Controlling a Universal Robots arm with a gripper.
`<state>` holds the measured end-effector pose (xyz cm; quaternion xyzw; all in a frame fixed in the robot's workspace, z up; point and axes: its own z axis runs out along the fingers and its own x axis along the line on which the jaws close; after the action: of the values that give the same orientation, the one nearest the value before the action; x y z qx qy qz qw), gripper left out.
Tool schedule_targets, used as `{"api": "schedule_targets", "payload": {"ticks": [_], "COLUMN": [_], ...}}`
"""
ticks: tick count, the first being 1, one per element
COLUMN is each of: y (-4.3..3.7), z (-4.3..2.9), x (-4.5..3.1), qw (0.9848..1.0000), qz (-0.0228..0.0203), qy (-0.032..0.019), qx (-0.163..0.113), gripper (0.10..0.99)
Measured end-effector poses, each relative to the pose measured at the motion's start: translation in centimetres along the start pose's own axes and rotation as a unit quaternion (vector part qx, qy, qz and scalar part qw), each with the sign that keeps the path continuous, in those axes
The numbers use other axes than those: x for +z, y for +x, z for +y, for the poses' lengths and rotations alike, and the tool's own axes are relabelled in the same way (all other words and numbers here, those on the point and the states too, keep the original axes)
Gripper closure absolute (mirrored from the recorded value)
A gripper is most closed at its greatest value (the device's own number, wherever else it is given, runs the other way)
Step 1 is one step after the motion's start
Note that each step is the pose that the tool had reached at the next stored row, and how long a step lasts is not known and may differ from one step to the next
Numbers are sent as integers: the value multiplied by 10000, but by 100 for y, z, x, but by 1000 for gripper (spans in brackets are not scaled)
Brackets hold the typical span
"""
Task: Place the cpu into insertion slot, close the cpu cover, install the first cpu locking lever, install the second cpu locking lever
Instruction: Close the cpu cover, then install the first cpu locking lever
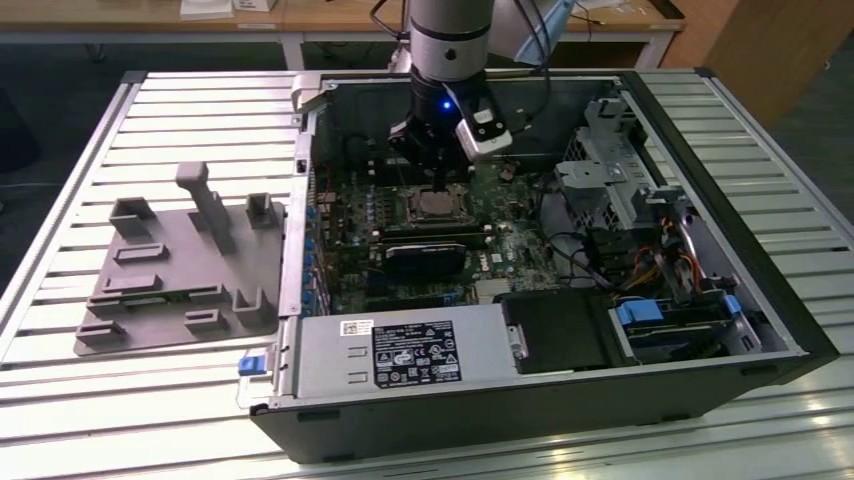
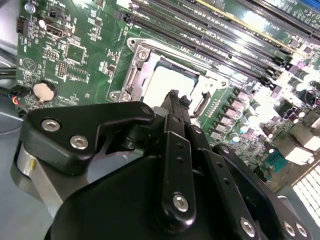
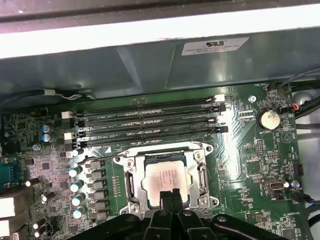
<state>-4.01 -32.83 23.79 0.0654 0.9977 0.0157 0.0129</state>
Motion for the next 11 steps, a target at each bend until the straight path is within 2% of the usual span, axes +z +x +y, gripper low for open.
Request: {"api": "schedule_targets", "payload": {"ticks": [11], "y": [0], "z": [0], "x": [-21], "qw": [10000], "qz": [1], "qy": [2], "qx": [0], "gripper": [980]}}
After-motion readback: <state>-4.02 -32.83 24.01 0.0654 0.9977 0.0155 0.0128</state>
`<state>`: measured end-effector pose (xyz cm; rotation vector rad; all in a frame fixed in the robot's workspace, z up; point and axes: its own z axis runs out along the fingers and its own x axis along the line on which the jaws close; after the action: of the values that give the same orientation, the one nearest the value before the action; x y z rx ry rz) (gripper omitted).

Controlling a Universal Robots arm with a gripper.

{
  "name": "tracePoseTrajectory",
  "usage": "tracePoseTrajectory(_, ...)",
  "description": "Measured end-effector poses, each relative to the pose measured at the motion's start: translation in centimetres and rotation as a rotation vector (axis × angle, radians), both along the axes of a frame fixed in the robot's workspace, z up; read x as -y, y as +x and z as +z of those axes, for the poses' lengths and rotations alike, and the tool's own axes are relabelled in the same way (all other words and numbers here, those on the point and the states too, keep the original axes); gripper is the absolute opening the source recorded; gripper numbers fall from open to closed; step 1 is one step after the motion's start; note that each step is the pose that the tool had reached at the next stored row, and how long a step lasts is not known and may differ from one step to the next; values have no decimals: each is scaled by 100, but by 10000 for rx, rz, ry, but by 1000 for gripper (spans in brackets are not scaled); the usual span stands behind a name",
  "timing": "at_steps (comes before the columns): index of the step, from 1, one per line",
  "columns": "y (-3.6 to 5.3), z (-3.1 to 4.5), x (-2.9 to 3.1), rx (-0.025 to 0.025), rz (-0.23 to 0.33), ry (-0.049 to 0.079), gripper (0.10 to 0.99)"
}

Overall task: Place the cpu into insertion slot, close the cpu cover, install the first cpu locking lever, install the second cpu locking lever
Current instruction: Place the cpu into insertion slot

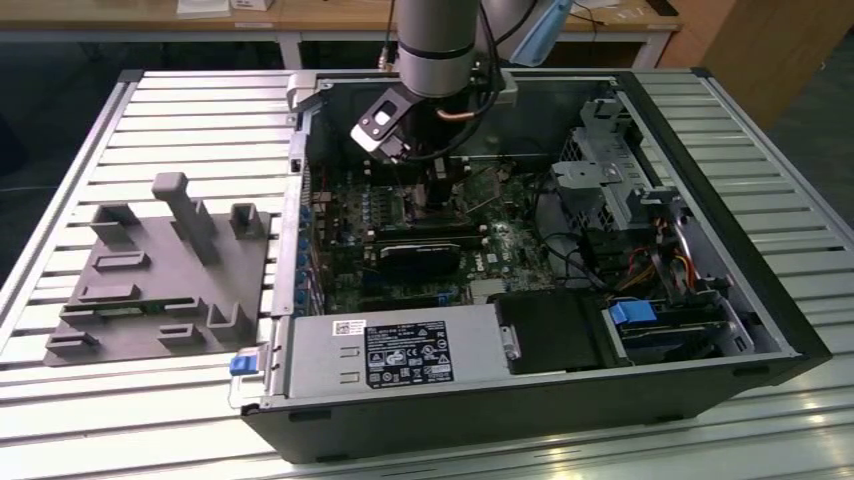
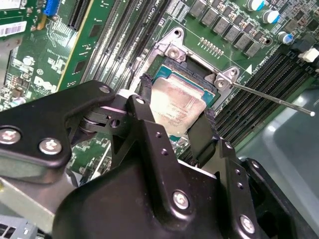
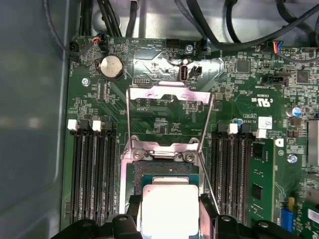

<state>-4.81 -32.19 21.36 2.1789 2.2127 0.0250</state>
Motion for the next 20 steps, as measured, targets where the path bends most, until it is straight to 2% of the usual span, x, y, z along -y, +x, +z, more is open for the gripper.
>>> tracePoseTrajectory(20,19,-180,-47,-7,0,1,537)
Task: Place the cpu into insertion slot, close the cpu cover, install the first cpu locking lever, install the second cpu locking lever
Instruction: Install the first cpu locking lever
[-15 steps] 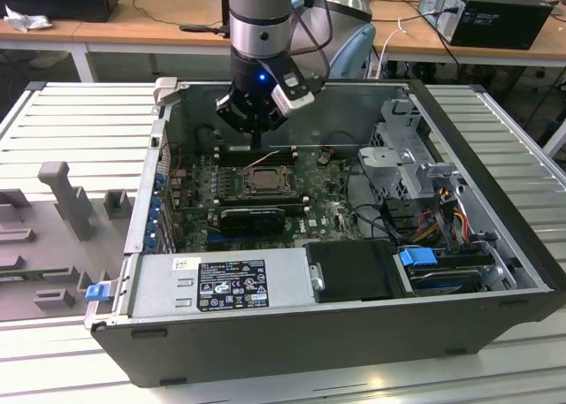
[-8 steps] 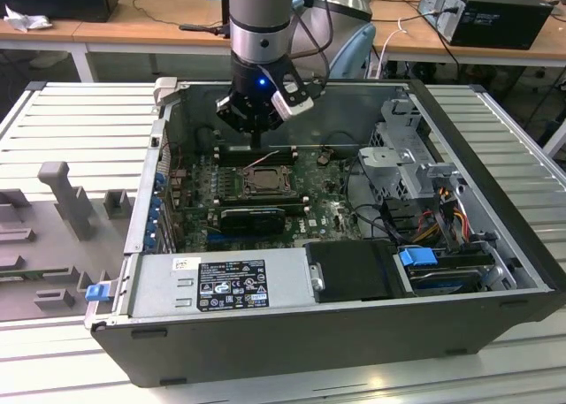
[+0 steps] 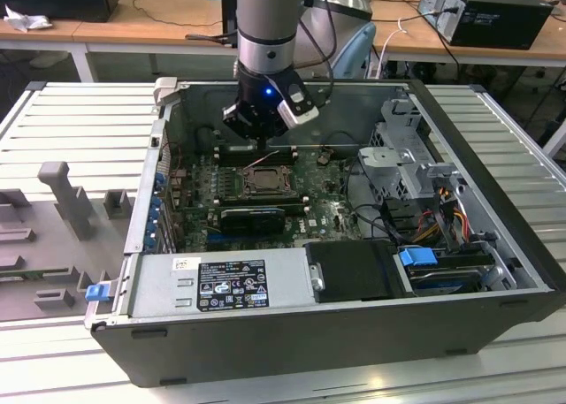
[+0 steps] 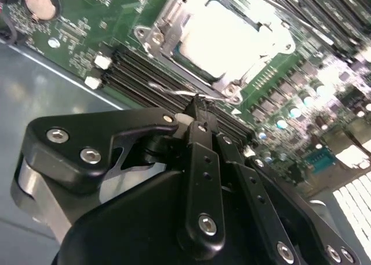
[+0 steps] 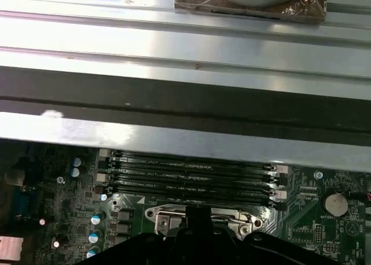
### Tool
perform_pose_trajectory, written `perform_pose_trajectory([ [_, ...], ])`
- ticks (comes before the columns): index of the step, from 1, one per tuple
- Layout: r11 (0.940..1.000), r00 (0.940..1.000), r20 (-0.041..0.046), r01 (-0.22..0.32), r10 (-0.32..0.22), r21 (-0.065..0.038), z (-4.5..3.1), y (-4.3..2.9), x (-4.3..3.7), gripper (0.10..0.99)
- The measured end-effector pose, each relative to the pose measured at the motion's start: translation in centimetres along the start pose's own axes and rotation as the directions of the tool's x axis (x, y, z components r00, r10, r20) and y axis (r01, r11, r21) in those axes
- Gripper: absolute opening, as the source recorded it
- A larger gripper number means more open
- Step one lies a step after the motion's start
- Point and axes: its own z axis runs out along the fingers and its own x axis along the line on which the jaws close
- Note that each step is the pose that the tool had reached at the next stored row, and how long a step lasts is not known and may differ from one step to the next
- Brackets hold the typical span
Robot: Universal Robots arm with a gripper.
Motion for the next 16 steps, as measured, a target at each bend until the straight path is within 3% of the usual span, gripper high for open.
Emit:
perform_pose_trajectory([
  [3,1.0000,1.0000,0.0060,0.001,-0.001,0.000,0.27,0.21,-0.18,0.106],
  [9,1.0000,1.0000,0.0061,0.001,-0.001,-0.002,1.14,0.90,-0.84,0.106],
  [16,1.0000,1.0000,0.0092,0.000,0.000,-0.001,1.82,0.85,-1.36,0.106],
])
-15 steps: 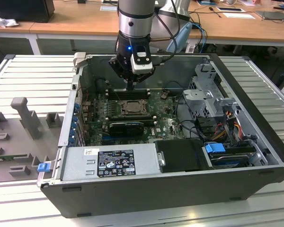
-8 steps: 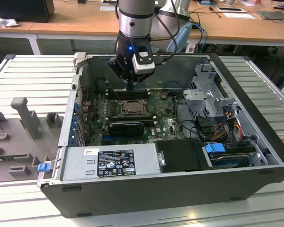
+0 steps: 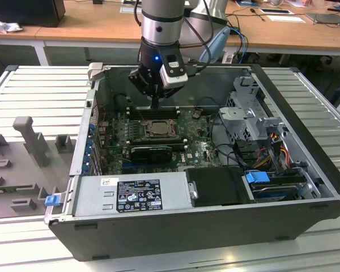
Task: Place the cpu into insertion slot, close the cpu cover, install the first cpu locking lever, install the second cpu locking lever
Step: 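Install the first cpu locking lever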
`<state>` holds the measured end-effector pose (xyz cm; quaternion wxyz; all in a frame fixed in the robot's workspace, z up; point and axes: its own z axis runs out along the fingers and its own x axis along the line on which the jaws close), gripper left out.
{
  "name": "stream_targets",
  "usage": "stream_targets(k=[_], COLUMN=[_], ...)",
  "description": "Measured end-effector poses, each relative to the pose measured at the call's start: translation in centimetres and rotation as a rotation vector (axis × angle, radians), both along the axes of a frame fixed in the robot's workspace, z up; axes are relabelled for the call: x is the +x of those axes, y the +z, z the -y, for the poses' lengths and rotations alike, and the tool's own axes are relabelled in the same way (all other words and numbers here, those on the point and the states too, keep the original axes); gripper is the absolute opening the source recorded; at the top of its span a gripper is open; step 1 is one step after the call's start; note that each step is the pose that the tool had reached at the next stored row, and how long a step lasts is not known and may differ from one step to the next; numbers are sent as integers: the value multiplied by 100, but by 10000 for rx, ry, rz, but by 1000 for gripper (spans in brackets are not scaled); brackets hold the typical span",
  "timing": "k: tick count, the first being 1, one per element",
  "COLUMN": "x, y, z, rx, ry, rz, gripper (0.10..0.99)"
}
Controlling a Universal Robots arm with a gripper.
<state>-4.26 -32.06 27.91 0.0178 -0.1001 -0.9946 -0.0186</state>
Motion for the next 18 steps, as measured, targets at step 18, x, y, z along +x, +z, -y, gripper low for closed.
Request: stream_targets(k=[18], x=[-33], y=[0], z=[0], rx=[0], ry=[2088], rz=[0], gripper=[106])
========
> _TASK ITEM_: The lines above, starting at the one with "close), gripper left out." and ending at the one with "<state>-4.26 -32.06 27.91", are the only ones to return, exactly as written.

> _OUTPUT OF THE TASK_:
`<state>` holds the measured end-effector pose (xyz cm; quaternion wxyz; all in a frame fixed in the robot's workspace, z up; point and axes: its own z axis runs out along the fingers and its own x axis along the line on which the jaws close), gripper left out.
{
  "name": "stream_targets",
  "usage": "stream_targets(k=[_], COLUMN=[_], ...)",
  "description": "Measured end-effector poses, each relative to the pose measured at the call's start: translation in centimetres and rotation as a rotation vector (axis × angle, radians), both along the axes of a frame fixed in the robot's workspace, z up; axes are relabelled for the call: x is the +x of those axes, y the +z, z the -y, for the poses' lengths and rotations alike, and the tool's own axes are relabelled in the same way (all other words and numbers here, those on the point and the states too, keep the original axes); gripper is the absolute opening the source recorded; at the top of its span a gripper is open; step 1 is one step after the call's start; note that each step is the pose that the tool had reached at the next stored row, and how long a step lasts is not known and may differ from one step to the next; numbers are sent as integers: the value multiplied by 100, but by 10000 for rx, ry, rz, but by 1000 for gripper (spans in brackets are not scaled); brackets hold the typical span",
  "timing": "k: tick count, the first being 1, one per element",
  "COLUMN": "x, y, z, rx, ry, rz, gripper (0.10..0.99)"
}
Controlling a Universal Robots arm with a gripper.
<state>-4.26 -32.06 27.91 0.0178 -0.1001 -0.9946 -0.0186</state>

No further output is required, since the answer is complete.